To make room for Ryan Garko on the 40-man roster, Gaby Hernandez was designated for assignment. Which is just as well, seeing as Gaby Hernandez isn't legally permitted to work for another three years.
Anyhoo, while the exact roster implications of this move aren't yet clear, our best guess is that the bulk of Garko's duty will come as the right-handed half of a platoon at first base. He'll get some time at DH, he'll make some pinch-hit appearances, and he may even spend a few innings behind the plate showing Rob Johnson where the ball's supposed to go, but first base is the obvious fit, as Casey Kotchman is a lefty who has enough trouble hitting righties.
On the surface, it's a nice upgrade. Kotchman comes in with a career .277/.334/.388 line against southpaws. Garko, meanwhile, checks in at .313/.392/.495. That's a huge boost in OBP and a huger boost in SLG, and with a name like "Garko", you know this guy can hit the crap out of the ball when he gets into one. He's a threat to go for extra bases whenever he steps in, and on a team like this, a lot of people have perceived that as a critical need.
You have to apply some regression, though. By hand, Garko's wOBA platoon split is .341 vs. righties and .388 vs. lefties. That's a ratio of 1.14, against a league-average ratio of 1.05. I could go in depth here if I wanted to, but I don't, so you should just trust me and the good fellows at The Book Blog here when I tell you that platoon splits that wide tend to regress pretty hard. If you go through all the math - and, again, just trust me - you come out with the following "true" split approximations:
Garko vs. RHP: .347
Garko vs. LHP: .371
Kotchman vs. RHP: .339
Kotchman vs. LHP: .318
Note that these are splits based on career batting data and do not account for 2010 projections. Conveniently, however, both Garko and Kotchman are projected to perform pretty close to their career levels. Science!
Right there, you can see the appeal of a platoon. Even after regression, we're still talking about a guy who we can expect to post a wOBA about 50 points better against left-handed pitchers. 50 points of wOBA are a lot of points. It's equal to about 25-30 runs over a full season, and about ten runs over a full season against lefties.

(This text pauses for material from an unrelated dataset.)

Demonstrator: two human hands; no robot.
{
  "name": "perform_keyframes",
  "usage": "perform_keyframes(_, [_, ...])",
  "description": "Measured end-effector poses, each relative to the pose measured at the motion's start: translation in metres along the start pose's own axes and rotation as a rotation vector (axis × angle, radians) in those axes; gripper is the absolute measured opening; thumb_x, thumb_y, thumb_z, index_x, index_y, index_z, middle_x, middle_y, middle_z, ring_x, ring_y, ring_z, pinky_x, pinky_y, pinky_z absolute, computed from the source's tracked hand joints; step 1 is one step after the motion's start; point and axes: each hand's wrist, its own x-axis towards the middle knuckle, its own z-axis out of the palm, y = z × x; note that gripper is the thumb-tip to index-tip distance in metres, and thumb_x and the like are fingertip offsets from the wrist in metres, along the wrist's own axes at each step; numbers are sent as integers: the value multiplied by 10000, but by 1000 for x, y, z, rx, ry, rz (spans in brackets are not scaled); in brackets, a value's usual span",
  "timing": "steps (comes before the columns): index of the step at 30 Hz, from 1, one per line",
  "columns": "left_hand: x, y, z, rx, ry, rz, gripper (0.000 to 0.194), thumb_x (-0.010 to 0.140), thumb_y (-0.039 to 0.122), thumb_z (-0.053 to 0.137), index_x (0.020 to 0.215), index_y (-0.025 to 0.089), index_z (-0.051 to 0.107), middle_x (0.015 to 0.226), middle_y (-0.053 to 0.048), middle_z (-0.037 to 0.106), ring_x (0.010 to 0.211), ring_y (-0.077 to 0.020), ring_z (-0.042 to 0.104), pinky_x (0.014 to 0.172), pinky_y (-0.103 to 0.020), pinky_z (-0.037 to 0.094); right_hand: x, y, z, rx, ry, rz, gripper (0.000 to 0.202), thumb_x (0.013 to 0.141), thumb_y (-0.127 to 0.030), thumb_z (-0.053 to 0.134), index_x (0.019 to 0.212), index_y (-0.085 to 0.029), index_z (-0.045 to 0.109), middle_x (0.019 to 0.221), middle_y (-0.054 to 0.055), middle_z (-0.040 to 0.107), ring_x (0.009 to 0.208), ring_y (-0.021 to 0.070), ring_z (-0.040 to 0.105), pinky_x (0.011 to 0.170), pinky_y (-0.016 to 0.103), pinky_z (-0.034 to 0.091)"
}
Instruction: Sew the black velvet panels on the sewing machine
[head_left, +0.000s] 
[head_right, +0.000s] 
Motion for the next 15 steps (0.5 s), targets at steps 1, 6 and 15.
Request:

But there are a few things to remember. First of all, no platoon works perfectly. Even with Garko around, Kotchman will still end up getting some ABs against lefties, just as Garko will still end up getting some ABs against righties. And second of all, Kotchman is an excellent defensive first baseman, while Garko is not. Garko isn't a disaster in the field, but he's probably worth around -5 runs or so, while Kotchman comes in around +5 to +10. The defensive gap, naturally, eats away at some of the platoon difference. So while Garko can mash a little bit against southpaws, the platoon advantage isn't as broad as the wOBAs would suggest, as you still have to take defense into account.
Does that make this a bad deal? No, not at all. Garko's cheap. He's going to cost this team half a million dollars, and as long as he's around, he's going to provide a decent platoon bat and a little power off the bench. Assuming this means the team goes with a six-man bullpen - and, honestly, I still think that's the most likely scenario here - he gives Wak some more offensive flexibility, which is never a bad thing. Garko makes this team better by a handful of runs. But that's all we're talking about, here. A handful of runs. It's just hard to squeeze that much out of the right-handed half of a platoon, and while Garko will help, he won't help a whole lot. While it's always nice to upgrade, particularly for a team in our current situation, this is probably one of those moves that's going to have a bigger impact on fan peception than it will on the actual team.
Note: if we still end up going with a seven-man bullpen and we have to jettison, say, Ryan Langerhans, then I don't like as much.